SUPPLIED DATA:
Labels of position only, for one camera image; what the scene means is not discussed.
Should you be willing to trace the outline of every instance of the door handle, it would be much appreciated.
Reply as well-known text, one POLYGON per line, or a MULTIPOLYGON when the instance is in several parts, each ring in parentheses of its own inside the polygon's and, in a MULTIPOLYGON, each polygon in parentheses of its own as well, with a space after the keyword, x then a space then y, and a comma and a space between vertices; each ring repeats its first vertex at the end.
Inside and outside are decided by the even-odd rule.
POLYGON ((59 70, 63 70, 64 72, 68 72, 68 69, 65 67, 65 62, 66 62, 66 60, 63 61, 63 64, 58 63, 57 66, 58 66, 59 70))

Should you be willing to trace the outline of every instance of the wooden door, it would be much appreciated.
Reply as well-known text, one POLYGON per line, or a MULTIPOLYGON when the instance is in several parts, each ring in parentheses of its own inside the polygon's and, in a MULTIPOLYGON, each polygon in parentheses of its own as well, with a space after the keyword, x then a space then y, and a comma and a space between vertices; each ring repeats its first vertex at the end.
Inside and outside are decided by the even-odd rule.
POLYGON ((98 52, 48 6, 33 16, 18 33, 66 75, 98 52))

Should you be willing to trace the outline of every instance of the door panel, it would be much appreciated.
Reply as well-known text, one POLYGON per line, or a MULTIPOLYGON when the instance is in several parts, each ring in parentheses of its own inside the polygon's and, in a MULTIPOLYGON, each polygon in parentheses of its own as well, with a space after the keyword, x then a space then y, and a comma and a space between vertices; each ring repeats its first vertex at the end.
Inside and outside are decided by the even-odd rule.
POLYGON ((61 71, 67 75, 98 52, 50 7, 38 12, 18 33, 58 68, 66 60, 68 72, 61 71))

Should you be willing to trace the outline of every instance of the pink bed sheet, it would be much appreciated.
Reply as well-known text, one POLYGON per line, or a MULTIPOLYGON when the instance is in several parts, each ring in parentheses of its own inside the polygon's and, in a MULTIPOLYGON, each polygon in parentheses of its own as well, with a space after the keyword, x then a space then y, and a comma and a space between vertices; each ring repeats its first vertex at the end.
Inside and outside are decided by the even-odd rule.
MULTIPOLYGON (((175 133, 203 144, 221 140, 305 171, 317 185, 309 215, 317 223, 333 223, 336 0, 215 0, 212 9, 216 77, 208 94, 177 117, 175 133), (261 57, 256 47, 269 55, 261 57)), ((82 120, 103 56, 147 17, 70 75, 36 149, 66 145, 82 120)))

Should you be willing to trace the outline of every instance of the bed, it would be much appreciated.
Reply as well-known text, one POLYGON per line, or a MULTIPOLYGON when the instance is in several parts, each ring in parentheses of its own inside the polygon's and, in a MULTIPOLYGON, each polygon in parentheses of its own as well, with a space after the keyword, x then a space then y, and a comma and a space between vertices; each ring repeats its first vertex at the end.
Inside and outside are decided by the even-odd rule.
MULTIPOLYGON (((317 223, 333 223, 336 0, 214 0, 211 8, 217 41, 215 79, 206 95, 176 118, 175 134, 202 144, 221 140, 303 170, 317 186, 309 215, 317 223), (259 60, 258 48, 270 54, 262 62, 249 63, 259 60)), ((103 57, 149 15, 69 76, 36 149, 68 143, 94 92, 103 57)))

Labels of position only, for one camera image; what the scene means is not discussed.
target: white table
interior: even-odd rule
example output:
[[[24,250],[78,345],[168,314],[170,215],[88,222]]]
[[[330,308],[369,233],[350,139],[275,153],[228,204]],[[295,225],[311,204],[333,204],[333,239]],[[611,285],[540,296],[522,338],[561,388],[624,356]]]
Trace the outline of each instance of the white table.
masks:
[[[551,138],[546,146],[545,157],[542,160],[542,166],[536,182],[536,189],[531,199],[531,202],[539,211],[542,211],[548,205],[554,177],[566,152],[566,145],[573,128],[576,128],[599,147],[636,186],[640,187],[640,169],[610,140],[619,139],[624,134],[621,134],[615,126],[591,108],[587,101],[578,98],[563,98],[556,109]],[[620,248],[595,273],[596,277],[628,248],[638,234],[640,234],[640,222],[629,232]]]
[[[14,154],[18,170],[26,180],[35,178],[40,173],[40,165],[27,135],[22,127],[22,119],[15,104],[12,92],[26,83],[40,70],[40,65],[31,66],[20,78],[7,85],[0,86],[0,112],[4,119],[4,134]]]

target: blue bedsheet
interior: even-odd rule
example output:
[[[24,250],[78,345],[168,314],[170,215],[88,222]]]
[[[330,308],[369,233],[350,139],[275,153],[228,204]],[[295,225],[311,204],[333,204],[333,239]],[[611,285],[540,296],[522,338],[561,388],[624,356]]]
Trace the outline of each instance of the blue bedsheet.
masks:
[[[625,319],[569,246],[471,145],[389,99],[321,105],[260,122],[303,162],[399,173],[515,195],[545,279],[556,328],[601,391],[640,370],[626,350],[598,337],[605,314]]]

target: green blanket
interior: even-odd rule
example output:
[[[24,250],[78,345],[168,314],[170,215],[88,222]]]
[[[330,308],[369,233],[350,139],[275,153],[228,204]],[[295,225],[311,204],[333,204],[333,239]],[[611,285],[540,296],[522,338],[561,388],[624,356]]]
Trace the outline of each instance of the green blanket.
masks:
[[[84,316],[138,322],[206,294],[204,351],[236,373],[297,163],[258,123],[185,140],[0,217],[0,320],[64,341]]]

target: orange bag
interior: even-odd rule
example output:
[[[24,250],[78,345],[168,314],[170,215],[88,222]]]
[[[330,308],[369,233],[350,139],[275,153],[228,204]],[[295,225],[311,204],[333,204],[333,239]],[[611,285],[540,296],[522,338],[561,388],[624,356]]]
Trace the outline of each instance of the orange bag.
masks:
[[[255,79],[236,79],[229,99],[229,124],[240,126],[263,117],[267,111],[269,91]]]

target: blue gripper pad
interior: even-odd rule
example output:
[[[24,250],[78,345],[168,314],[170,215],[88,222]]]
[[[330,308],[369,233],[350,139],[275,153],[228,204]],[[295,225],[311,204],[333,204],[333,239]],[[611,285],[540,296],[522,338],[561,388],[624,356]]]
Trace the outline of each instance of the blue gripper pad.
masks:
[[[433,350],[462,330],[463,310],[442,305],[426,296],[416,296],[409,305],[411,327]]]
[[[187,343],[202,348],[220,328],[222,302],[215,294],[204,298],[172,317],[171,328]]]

TO DO: Look through the entries and find each line that has the string "table". Copy those lines.

RESULT OF THE TASK:
target: white table
Trace the outline of each instance of the white table.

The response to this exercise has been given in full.